Exercise brief:
The material below holds pictures; leave them out and reproduce exactly the lines from the one with "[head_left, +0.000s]" through the one with "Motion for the", inclusive.

● ● ● ● ●

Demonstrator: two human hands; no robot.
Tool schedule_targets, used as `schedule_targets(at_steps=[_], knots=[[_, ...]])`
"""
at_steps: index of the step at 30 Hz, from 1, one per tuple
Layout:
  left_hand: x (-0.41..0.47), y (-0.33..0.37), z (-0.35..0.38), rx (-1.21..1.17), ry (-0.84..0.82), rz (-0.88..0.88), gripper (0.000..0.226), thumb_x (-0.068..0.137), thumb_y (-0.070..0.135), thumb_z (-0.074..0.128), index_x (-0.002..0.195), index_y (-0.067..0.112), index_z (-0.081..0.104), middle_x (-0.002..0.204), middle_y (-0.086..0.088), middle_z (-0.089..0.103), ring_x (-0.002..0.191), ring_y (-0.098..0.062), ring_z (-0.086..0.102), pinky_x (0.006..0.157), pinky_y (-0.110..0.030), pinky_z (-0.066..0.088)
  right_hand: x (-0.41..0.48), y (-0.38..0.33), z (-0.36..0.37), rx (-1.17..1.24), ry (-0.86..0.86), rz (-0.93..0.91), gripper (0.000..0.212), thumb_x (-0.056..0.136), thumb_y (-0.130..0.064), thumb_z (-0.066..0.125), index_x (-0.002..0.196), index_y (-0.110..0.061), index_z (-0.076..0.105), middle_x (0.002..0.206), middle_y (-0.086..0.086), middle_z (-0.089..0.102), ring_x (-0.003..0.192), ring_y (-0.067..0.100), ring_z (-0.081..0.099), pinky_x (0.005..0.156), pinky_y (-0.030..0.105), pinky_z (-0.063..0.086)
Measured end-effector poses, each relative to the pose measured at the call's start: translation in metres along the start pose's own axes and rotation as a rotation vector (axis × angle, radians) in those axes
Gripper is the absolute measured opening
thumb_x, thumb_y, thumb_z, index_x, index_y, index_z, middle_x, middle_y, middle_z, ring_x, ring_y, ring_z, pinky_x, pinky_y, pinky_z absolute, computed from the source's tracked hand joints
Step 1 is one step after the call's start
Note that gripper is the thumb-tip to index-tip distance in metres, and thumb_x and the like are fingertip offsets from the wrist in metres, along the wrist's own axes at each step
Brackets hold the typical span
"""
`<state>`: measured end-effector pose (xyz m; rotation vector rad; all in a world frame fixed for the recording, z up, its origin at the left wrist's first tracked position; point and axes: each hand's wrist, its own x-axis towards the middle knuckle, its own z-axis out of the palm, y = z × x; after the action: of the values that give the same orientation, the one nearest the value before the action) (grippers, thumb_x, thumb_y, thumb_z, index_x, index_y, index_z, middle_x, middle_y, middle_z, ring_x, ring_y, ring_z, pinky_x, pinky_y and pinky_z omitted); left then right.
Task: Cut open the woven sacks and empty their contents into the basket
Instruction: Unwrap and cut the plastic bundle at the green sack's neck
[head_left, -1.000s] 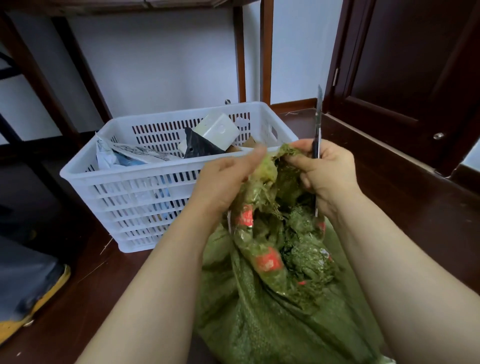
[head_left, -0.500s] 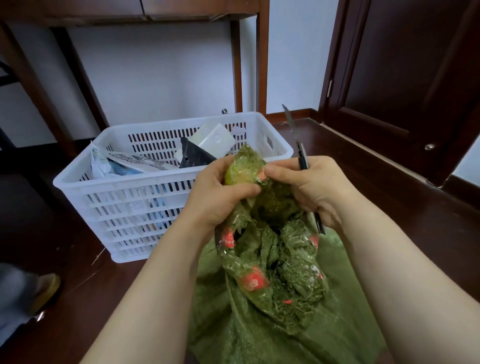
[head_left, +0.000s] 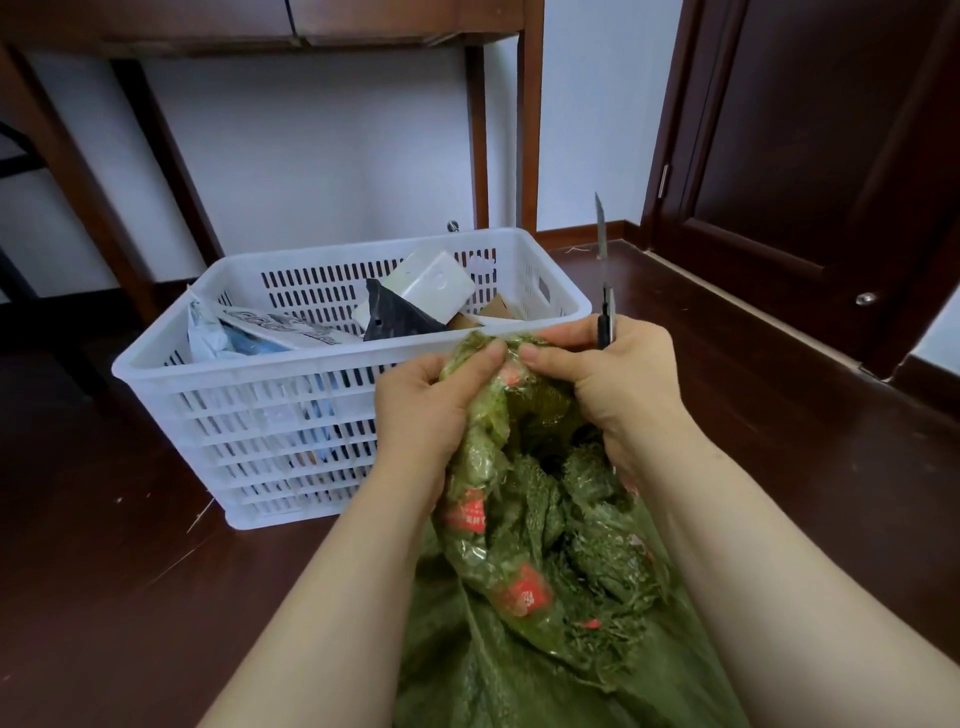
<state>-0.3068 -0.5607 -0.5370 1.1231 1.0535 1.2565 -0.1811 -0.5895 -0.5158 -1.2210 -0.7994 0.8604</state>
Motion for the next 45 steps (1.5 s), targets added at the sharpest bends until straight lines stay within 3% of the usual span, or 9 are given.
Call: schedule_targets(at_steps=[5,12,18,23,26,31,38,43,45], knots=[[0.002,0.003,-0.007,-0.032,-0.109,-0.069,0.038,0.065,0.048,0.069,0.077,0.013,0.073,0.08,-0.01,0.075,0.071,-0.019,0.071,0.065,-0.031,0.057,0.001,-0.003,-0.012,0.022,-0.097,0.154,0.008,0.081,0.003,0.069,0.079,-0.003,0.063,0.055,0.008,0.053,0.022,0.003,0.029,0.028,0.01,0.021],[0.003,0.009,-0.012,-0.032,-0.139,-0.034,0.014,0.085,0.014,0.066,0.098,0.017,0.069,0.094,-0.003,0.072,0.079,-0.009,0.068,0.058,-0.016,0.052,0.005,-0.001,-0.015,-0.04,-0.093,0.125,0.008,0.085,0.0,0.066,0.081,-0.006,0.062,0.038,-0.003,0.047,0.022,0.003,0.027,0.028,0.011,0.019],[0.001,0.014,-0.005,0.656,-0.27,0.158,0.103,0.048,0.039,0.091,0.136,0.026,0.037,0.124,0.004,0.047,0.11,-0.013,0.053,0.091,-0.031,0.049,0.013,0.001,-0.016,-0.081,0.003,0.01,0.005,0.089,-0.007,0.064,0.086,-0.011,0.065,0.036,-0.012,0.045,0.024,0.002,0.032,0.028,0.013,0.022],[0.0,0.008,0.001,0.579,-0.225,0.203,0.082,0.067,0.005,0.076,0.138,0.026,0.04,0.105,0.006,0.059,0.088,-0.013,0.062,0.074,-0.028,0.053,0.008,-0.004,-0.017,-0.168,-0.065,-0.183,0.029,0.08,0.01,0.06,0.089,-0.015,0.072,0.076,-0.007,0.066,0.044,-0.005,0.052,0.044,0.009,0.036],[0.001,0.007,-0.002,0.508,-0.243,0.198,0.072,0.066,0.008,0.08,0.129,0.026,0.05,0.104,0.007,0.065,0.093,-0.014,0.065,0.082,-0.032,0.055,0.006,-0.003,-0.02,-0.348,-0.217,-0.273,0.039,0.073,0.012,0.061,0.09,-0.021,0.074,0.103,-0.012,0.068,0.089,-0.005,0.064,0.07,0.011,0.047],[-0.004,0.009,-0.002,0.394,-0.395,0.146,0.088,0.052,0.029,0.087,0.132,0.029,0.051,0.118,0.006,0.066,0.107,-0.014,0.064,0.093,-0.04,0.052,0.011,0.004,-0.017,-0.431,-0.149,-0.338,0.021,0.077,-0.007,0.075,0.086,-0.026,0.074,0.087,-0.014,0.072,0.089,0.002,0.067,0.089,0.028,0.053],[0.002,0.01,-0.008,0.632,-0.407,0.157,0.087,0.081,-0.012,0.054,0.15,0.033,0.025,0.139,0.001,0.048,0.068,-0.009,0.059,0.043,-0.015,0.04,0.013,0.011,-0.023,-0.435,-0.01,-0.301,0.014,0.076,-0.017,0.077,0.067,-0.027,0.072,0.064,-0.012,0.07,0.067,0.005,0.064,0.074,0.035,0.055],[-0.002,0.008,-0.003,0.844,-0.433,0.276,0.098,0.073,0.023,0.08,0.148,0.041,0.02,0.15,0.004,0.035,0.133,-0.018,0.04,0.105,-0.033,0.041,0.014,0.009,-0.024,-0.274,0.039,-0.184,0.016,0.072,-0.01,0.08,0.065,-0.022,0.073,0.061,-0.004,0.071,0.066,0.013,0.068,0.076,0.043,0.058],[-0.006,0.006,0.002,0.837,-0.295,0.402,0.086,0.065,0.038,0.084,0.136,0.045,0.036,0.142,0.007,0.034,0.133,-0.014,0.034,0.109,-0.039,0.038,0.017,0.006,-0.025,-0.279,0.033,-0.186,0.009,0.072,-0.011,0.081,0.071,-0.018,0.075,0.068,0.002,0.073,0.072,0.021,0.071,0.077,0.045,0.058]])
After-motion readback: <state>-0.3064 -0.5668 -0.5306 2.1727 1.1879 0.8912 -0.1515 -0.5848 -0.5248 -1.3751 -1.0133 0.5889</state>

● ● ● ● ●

Reply to the exercise:
[head_left, +0.000s] 
<state>-0.3068 -0.5607 -0.5370 1.1231 1.0535 1.2565 -0.1811 -0.5895 -0.5158 -1.2210 -0.7994 0.8604</state>
Motion for the next 45 steps (1.5 s), targets added at the sharpest bends until straight lines stay within 3% of the usual span, or 9 are given.

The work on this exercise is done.